Song by Led Zeppelin

from the album Led Zeppelin
- Released: 12 January 1969
- Recorded: 3 October 1968
- Studio: Olympic Sound Studios, London
- Genre: Rock
- Length: 4:41
- Label: Atlantic
- Songwriters: John Paul Jones; Jimmy Page; Robert Plant;
- Producer: Jimmy Page

= Your Time Is Gonna Come =

"Your Time Is Gonna Come" is a song by English rock band Led Zeppelin, released on their 1969 debut album Led Zeppelin. The lyrics concern an unfaithful woman whom the singer claims will pay the price for her deceitful ways.

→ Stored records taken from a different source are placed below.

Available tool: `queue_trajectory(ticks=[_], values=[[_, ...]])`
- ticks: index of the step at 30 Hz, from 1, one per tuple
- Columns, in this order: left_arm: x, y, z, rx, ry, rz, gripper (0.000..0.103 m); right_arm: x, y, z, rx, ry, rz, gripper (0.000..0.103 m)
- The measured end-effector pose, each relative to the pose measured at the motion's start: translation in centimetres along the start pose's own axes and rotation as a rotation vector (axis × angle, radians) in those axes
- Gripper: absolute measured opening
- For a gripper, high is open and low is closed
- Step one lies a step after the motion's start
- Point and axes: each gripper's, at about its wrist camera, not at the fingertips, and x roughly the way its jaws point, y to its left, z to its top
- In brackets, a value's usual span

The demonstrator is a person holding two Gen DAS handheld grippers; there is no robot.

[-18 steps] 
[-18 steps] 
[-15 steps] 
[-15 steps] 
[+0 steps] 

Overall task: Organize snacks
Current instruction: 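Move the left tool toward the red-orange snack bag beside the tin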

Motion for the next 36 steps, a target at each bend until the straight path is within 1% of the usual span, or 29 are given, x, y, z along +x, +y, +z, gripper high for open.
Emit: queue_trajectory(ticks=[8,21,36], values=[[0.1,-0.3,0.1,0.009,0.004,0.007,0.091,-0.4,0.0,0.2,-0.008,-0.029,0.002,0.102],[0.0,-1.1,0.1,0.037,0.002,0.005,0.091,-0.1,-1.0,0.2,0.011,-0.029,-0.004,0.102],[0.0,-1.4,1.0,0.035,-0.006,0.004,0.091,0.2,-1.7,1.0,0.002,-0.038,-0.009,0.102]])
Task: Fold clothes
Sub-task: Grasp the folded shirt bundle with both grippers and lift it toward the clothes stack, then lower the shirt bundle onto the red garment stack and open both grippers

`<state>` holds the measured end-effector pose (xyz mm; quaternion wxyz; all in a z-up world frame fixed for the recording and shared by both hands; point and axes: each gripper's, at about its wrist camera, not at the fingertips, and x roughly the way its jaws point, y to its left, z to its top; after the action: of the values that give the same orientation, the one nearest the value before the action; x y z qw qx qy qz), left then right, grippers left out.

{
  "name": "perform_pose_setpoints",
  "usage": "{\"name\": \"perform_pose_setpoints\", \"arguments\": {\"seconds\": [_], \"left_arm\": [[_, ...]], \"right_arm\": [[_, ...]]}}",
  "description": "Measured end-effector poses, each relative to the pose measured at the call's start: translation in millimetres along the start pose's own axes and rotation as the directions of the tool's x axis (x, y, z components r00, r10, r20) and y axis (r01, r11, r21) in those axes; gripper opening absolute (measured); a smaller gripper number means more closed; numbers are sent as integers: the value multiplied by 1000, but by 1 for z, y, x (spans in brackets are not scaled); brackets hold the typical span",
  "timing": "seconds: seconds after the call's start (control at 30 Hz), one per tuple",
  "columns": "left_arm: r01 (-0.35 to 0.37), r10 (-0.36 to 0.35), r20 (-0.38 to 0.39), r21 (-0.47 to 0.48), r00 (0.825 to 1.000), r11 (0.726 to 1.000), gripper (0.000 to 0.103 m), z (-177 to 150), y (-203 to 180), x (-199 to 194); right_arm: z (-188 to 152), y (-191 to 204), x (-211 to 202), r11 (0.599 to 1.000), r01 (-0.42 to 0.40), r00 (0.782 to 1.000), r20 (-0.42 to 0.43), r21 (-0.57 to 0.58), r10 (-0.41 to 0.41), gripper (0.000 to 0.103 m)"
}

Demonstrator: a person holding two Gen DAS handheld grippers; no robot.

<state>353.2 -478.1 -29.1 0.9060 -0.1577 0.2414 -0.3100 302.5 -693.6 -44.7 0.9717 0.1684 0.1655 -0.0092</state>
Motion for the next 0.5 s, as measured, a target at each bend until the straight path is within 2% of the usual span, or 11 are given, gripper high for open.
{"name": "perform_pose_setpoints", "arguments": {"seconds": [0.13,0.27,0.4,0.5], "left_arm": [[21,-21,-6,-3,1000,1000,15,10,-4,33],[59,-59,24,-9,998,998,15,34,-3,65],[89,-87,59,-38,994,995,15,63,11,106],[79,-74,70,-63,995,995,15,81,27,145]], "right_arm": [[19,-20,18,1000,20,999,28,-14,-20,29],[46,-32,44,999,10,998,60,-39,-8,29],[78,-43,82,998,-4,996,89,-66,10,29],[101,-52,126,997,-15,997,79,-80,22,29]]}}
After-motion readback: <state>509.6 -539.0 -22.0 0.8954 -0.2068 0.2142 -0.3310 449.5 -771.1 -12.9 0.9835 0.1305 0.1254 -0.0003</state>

English singer Sandie Shaw covered the song in late 1969. Her version became the earliest cover of a Led Zeppelin song.

==Composition==

The song opens with John Paul Jones playing the Hammond M-100 organ. Guitarist Jimmy Page plays the Gibson J-200 acoustic guitar, as well as an out-of-tune Fender 800, a 10-string steel guitar, on this track. Page stated that he learned how to play the steel guitar only during the sessions for the first album. According to writer John Van der Kiste, the organ intro is "reminiscent of some early Procol Harum classics".

==Live performances==
According to some sources, "Your Time Is Gonna Come" was played at the band's 1968 Scandinavian Tour. However, there are only two circulating performances of this song at Led Zeppelin concerts. The first is a short snippet played during the "Whole Lotta Love" medley on 24 September 1971 in Tokyo, Japan, while the other performance comes from a rendition of "No Quarter" from 28 May 1973, San Diego, California.

Jimmy Page performed "Your Time Is Gonna Come" on his tour with the Black Crowes in 1999. A version of the song performed by Page and the Black Crowes is on the album Live at the Greek.

==Reception==
Retrospective reviews

Slash, the lead guitarist of Guns N' Roses, has said that "Your Time Is Gonna Come" is his favourite Led Zeppelin song. Record producer Rick Rubin has remarked, "It's like the drums are playing a big rock song and the guitars are playing a gentle folk song. And it's got one of the most upbeat choruses of any Zeppelin song, even though the words are so dark."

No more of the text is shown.